Quantitative magnetic resonance imaging of subcutaneous adipose tissue

Abstract

Quantitative transverse relaxation time (T(2)) magnetic resonance (MR) imaging has been used with the aim to characterize subcutaneous adipose tissue. Protons in adipose tissue have a fast exchange behavior giving bi-component transverse relaxation processes with short and long relaxation time values depending on the tissue properties. MR images were acquired on a 1 T Siemens MR scan using a multi-spin-echo sequence. A high sensitive surface coil, enabling low noise MR images with voxel size of 10 mm(3), was used for performing accurate quantitative T(2) imaging. These acquisition parameters were determined by a preliminary study performed on an oil phantom known to be a valuable model for mimicking in vivo adipose tissue. In vivo study of the thigh adipose tissue was carried out on 30 volunteers. 20 women with various clinically diagnosed cellulite grades and 10 males, among them five showed overweight. Tissue characterization was finally performed through the analysis of the T(2) distributions.

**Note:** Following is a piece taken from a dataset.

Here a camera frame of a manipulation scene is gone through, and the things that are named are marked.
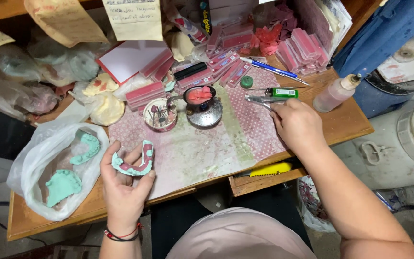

Phantom study showed that improvements in the precision in T(2) measurement are obtained at the expense of the spatial resolution. Uncertainties in T(2) measurements are three times lower by considering a region of interest of 3 x 3 pixels compared with a pixel by pixel analysis. The in vivo study showed that women groups present higher mean short T(2S) component values than men. Histogram of T(2) distribution showed that the maximum amplitude is observed at a lower value for the overweight men group. In addition, larger values around the septae were visualized on the long relaxation time images. This study shows that precise T(2) map of adipose tissue can be computed. The balance between precision and spatial resolution is examined. Preliminary results relative to tissue organization and to difference between clinical groups proves the potential of the quantitative MRI.